Obesity can develop because of high lipid levels in the blood.  Some patients also develop hypertension. Long standing damage to kidneys can result in kidney failure with its attendant complications.

 In the early stages, the swelling appears first on the face around eyes especially in the morning though later disappears in the course of the day. As the problem increases a person gets breathless while walking and even sleeping because of the fluid accumulated in the lungs. His abdomen looks distended due to the accumulated fluid and he has a sense of persistent bloating of the abdomen. Generalized edema present   has to be differentiated from cirrhosis of the liver, protein malnutrition states and cardiac failure.

Nephrotic syndrome can be without a cause i.e. idiopathic. Some cases occur due to a cause in or outside the kidney. Diseases of the renal filtering apparatus like membranous or minimal change glomerulonephritis, can lead to nephrotic syndrome.

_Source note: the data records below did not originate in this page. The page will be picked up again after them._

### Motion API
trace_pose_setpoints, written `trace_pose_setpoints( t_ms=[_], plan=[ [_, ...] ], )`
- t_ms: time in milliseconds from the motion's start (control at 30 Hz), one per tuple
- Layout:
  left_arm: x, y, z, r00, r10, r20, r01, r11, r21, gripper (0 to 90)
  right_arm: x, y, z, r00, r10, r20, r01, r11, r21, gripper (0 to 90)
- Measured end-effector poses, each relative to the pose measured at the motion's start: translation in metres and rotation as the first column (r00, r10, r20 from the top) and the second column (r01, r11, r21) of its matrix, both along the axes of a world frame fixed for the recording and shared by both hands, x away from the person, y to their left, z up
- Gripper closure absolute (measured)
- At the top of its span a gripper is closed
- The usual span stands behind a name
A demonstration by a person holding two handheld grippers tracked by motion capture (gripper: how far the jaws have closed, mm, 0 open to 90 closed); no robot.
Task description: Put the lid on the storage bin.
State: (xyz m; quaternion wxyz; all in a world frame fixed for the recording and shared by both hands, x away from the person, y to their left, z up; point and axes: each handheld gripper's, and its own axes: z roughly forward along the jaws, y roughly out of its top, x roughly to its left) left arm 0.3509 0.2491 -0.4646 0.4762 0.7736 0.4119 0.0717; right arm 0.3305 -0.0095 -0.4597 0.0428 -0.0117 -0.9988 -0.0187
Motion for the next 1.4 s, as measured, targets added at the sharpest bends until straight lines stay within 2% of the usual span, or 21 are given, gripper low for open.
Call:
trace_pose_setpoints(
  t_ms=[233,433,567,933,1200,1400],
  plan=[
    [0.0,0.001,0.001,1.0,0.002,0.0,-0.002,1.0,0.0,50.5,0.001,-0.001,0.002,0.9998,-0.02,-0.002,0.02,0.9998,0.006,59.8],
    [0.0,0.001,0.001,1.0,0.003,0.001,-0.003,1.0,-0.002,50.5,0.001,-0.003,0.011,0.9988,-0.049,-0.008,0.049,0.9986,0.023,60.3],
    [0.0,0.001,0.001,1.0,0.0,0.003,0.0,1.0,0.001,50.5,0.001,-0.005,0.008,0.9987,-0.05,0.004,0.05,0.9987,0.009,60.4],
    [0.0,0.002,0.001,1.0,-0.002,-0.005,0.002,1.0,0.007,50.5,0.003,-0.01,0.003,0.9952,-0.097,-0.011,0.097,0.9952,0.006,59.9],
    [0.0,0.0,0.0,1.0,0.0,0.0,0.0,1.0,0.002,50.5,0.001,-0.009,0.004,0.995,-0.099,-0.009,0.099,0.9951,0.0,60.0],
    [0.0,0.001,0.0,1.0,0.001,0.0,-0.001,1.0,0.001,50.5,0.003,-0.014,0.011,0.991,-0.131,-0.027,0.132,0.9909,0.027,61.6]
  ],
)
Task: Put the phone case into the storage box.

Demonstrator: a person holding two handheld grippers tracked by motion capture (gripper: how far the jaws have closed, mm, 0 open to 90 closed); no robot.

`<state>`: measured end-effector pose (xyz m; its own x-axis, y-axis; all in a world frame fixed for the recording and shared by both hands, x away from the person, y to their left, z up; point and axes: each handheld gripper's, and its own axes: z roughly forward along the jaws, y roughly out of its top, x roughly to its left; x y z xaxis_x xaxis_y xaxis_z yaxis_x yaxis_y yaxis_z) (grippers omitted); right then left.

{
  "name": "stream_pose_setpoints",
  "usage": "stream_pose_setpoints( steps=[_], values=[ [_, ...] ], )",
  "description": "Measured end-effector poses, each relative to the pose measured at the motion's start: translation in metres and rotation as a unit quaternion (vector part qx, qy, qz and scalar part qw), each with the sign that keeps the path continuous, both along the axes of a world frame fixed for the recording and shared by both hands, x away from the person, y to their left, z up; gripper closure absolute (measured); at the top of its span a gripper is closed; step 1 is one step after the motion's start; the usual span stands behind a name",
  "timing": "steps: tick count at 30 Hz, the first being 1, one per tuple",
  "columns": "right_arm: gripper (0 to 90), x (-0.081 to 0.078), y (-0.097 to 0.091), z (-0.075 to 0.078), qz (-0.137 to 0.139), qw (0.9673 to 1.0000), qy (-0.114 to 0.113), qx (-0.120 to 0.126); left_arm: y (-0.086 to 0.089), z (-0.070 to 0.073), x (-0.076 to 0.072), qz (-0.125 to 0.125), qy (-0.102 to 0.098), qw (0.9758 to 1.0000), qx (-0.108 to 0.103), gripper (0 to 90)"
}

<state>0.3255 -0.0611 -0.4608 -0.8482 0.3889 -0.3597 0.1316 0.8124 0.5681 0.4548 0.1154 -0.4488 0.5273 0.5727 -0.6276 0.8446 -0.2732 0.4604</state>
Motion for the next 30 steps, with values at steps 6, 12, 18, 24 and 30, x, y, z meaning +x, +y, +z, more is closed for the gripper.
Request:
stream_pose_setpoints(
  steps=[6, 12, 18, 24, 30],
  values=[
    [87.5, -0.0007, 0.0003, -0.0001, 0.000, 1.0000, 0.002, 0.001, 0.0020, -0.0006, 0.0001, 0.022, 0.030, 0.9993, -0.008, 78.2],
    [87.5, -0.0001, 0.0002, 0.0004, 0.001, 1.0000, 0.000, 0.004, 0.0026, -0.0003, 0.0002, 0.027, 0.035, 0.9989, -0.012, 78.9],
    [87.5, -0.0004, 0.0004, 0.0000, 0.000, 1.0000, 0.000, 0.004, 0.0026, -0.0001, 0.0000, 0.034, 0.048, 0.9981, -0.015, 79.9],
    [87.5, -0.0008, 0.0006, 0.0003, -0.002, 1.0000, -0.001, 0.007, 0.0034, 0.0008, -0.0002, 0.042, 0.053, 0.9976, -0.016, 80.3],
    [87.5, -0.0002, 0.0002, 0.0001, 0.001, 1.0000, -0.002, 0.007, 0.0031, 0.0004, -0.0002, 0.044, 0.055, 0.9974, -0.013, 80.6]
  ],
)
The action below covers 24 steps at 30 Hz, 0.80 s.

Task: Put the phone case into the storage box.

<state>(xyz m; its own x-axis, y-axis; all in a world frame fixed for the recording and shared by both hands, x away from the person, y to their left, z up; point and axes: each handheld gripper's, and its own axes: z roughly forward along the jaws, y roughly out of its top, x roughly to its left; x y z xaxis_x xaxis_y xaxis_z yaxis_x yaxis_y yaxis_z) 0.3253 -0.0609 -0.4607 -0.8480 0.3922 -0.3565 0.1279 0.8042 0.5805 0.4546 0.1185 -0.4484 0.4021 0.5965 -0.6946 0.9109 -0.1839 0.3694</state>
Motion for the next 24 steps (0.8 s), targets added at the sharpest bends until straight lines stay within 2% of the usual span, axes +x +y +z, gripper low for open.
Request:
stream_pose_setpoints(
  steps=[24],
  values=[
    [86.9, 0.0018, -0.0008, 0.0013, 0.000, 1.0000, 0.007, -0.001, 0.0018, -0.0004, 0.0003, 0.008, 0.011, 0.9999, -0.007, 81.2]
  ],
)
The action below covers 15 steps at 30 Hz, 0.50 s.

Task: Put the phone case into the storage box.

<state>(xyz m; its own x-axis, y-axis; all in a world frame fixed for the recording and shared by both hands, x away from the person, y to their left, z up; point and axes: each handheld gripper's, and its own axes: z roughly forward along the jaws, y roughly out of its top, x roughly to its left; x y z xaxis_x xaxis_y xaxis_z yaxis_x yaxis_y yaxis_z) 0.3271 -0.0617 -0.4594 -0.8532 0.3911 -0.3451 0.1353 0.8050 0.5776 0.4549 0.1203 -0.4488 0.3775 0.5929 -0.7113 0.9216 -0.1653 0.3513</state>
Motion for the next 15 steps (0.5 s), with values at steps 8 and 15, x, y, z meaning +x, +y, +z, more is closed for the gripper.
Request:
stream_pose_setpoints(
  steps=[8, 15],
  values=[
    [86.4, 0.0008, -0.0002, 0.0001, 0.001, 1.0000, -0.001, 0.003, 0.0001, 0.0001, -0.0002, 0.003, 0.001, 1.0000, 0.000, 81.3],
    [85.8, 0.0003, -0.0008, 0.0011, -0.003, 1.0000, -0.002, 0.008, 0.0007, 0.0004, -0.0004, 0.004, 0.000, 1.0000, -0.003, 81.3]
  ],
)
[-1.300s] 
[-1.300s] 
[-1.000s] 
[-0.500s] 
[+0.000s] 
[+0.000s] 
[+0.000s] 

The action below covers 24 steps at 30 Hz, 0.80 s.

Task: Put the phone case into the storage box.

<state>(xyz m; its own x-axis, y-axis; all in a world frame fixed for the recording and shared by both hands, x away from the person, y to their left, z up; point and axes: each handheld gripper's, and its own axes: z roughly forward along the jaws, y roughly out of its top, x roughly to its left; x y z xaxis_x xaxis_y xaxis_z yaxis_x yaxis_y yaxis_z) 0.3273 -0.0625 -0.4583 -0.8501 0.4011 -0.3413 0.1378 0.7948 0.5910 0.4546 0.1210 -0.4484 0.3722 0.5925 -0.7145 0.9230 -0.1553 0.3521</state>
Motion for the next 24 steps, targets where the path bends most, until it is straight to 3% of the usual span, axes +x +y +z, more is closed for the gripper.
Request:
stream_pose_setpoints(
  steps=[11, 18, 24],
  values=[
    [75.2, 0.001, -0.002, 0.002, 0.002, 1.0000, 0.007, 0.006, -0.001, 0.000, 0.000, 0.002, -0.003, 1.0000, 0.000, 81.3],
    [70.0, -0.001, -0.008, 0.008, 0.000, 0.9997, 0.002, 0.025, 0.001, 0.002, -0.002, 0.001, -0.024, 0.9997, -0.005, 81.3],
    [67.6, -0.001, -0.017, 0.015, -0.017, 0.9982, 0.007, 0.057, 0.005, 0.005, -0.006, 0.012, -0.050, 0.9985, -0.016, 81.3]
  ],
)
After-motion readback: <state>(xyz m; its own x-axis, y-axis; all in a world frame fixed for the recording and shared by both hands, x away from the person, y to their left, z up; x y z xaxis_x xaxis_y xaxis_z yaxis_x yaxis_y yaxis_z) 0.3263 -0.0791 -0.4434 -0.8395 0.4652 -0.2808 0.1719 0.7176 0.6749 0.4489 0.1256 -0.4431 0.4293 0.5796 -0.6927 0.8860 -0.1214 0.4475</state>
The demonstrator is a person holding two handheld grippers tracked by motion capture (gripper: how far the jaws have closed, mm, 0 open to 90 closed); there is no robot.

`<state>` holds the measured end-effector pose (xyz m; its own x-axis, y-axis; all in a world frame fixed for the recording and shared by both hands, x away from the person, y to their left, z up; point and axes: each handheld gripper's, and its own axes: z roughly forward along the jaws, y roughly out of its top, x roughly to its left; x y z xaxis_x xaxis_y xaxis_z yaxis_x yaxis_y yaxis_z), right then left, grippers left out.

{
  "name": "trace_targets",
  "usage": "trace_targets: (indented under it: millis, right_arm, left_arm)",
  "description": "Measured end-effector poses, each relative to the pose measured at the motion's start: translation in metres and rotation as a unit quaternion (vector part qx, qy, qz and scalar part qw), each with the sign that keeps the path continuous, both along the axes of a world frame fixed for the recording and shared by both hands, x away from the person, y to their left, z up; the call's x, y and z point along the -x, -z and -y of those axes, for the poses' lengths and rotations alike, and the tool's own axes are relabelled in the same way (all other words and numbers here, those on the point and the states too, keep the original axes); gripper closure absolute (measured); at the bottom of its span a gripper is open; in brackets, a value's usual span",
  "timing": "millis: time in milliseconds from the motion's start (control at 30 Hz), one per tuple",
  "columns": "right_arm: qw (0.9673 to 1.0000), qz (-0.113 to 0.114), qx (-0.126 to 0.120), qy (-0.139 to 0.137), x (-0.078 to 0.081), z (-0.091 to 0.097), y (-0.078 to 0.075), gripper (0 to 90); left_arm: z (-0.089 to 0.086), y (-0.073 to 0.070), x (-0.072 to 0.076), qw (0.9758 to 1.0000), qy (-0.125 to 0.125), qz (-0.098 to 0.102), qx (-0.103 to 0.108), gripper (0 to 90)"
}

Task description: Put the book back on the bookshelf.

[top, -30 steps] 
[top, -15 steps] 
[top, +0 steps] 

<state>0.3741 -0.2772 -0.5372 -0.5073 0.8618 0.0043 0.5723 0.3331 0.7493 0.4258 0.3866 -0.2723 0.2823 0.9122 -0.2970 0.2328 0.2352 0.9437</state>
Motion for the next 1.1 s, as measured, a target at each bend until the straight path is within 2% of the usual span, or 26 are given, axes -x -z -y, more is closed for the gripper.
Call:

Among extra renal causes, multisystem diseases like SLE (systemic lupus erythematosis), sjogren’s syndrome, amyloidosis and others can cause nephrotic syndrome. Drugs like pain killers, interferon, gold and penicillamine can damage the glomerular membrane leading to nephrotic syndrome. 

Malignancy particularly of the breast, colon, stomach, leukemia and lymphomas, are known to cause nephrotic syndrome.  Infections like malaria, filarial, syphilis and schistosomiasis can also cause nephrotic syndrome.

These infections are responsible for causing nephrotic syndrome in large number of people in tropical climates. Other infections which cause nephrotic syndrome as a complication are hepatitis B and C. Insect bites or allergy to poison ivy is yet another cause for nephrotic syndrome. Long standing diabetes is known to damage kidneys and lead to nephrotic syndrome.

Diagnosis is very easy. The puffiness over the face is typical. Diagnosis is confirmed by blood tests revealing low levels of proteins and high lipid levels. Measurement of proteins in a 24 hour collection of urine sample also helps in confirming the diagnosis.

Once nephrotic syndrome develops, the possible cause should be identified and treated. Drugs increasing urine quantity like frusemide are given to increase the urine volume. Along with this, salt is restricted in the diet. Corticosteroids are also used routinely. Before, proteins were also restricted but as no beneficial effects were demonstrated, protein restriction is no longer part of therapy. Lipid lowering drugs are used to reduce high blood lipid levels. Depending on the condition of the patient, other drugs like ace inhibitors and anticoagulants are used.

If the cause is treated in time, like if causative pain killers are stopped, there is very good recovery otherwise one can develop a chronic disease and its related complications.